Now, it is possible to perform a filtering for WPM method, but it is necessary to discretize the refractive index, since the computing time in WPM is proportional to the number of refractive indexes at each iteration.

[16]:
u1.discretize_refractive_index(num_layers=8, new_field=False)

[17]:
u1.clear_field()
u1.WPM(verbose=False)

[18]:
u1.draw(logarithm=True,
        normalize='maximum',
        draw_borders=True,
        scale='scaled',
        edge_matrix=edge_matrix)

../../_images/source_functioning_artifacts_bpm_22_0.png
[19]:
u1.draw(logarithm=True, normalize='maximum', draw_borders=True, scale='scaled')
plt.ylim(-25, 25)
plt.xlim(325, 425)

../../_images/source_functioning_artifacts_bpm_23_0.png

As a conclusion, WPM and BPM does not produce the same results. The reason is that BPM is developed for low variations in refractive indexes.
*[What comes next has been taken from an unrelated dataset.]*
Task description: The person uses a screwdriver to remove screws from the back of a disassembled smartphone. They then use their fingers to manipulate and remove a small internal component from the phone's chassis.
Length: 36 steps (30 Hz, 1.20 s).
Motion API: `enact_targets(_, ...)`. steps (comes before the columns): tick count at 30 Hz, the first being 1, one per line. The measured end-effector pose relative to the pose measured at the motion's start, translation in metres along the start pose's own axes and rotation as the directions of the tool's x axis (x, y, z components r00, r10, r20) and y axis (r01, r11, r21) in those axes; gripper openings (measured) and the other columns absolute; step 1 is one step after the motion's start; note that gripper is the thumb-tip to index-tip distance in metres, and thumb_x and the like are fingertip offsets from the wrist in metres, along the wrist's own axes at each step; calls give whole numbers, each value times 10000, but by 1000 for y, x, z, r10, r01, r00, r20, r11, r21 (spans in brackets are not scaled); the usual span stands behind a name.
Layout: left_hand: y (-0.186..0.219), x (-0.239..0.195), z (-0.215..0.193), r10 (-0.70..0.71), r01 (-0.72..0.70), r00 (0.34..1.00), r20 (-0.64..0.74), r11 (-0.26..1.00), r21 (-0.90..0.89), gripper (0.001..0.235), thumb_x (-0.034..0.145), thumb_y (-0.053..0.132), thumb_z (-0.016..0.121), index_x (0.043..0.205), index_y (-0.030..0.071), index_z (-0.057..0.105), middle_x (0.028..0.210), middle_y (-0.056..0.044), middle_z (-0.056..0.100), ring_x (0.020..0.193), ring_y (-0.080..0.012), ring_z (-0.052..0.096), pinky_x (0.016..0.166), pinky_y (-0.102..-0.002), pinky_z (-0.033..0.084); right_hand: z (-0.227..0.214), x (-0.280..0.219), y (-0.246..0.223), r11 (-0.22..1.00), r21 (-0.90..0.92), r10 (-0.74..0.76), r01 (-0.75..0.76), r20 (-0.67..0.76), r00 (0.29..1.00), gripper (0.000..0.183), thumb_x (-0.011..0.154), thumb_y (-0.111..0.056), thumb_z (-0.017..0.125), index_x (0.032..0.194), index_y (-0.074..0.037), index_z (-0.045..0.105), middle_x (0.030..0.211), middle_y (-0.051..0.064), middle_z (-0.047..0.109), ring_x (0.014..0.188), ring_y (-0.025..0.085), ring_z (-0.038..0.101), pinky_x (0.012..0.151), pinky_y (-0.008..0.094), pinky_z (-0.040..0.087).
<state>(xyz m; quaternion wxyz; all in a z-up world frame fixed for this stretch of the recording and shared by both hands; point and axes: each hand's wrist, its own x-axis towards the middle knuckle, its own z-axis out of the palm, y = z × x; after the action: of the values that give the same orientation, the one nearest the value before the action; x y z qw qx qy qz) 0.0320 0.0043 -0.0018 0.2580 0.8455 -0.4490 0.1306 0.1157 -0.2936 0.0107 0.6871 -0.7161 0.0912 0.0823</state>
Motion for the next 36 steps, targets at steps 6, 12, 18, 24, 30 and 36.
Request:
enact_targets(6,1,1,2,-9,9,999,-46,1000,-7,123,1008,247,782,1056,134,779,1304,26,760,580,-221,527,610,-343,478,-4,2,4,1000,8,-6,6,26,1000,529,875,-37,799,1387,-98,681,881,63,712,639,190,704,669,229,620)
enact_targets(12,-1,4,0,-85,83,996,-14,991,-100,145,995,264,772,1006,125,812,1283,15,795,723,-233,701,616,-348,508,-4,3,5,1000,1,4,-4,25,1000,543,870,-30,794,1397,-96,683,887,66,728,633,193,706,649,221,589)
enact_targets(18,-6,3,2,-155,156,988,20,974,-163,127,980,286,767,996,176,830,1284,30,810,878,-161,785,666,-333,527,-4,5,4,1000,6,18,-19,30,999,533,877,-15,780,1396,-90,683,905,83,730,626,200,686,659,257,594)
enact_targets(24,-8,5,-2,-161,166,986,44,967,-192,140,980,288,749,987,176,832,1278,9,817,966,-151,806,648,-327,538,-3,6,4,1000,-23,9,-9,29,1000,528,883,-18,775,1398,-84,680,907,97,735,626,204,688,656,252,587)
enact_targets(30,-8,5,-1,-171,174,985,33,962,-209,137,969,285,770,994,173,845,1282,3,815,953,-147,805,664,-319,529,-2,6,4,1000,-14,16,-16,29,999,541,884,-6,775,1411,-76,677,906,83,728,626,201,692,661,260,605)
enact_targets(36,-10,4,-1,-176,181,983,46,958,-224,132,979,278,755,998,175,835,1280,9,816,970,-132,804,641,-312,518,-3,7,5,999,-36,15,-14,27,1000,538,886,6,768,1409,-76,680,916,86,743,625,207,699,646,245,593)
In this problem we cannot be considered the variation low. [S. Schmidt “Wave-optical modeling beyond the thin-element-approximation” Optics Express 24(26) 30188 (2016) http://dx.doi.org/10.1364/OE.24.030188]
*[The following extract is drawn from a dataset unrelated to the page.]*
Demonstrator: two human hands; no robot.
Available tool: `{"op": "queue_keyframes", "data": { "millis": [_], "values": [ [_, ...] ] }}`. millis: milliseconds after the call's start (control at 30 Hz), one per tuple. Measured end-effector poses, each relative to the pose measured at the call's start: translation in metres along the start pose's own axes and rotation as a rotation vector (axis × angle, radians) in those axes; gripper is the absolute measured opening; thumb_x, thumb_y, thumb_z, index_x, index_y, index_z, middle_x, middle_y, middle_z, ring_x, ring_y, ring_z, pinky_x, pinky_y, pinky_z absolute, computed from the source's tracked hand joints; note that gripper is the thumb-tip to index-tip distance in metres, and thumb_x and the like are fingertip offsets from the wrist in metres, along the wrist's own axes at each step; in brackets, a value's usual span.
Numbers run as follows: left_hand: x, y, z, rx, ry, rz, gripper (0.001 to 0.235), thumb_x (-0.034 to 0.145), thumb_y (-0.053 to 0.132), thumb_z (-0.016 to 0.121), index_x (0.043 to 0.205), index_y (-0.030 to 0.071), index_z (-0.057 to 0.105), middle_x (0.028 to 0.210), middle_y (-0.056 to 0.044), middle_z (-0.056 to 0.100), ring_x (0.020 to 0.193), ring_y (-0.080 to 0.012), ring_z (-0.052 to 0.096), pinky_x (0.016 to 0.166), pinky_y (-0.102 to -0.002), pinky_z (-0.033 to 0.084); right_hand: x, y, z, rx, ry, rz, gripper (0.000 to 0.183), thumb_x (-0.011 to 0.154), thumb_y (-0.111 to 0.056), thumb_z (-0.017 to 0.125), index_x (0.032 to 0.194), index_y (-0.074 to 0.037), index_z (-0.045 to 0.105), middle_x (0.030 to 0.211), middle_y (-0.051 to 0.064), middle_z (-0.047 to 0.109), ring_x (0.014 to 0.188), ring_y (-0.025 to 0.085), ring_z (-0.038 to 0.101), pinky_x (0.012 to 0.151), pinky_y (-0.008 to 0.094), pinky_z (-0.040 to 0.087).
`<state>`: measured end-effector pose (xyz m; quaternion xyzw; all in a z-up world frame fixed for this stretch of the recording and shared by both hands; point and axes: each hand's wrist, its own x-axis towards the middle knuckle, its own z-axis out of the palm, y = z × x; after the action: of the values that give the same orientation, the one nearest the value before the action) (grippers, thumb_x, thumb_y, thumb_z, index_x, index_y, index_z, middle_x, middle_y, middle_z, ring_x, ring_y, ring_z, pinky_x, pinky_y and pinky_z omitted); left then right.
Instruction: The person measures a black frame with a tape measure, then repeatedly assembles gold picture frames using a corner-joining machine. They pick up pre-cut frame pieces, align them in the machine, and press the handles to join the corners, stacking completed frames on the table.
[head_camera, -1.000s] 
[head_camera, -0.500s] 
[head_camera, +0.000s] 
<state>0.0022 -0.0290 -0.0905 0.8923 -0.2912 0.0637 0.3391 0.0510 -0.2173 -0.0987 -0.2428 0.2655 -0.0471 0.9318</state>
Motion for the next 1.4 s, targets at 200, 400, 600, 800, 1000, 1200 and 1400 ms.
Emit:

Nevertheless, BPM accepts arbitrary refractive indexes, and the algorithm of WPM is effective when assuming that only a limited number of different refractive indices are present in the problem. [Brenner, Karl-Heinz. “A high-speed version of the wave propagation method applied to micro-optics.” 16th Workshop on Information Optics (WIO). IEEE, (2017)].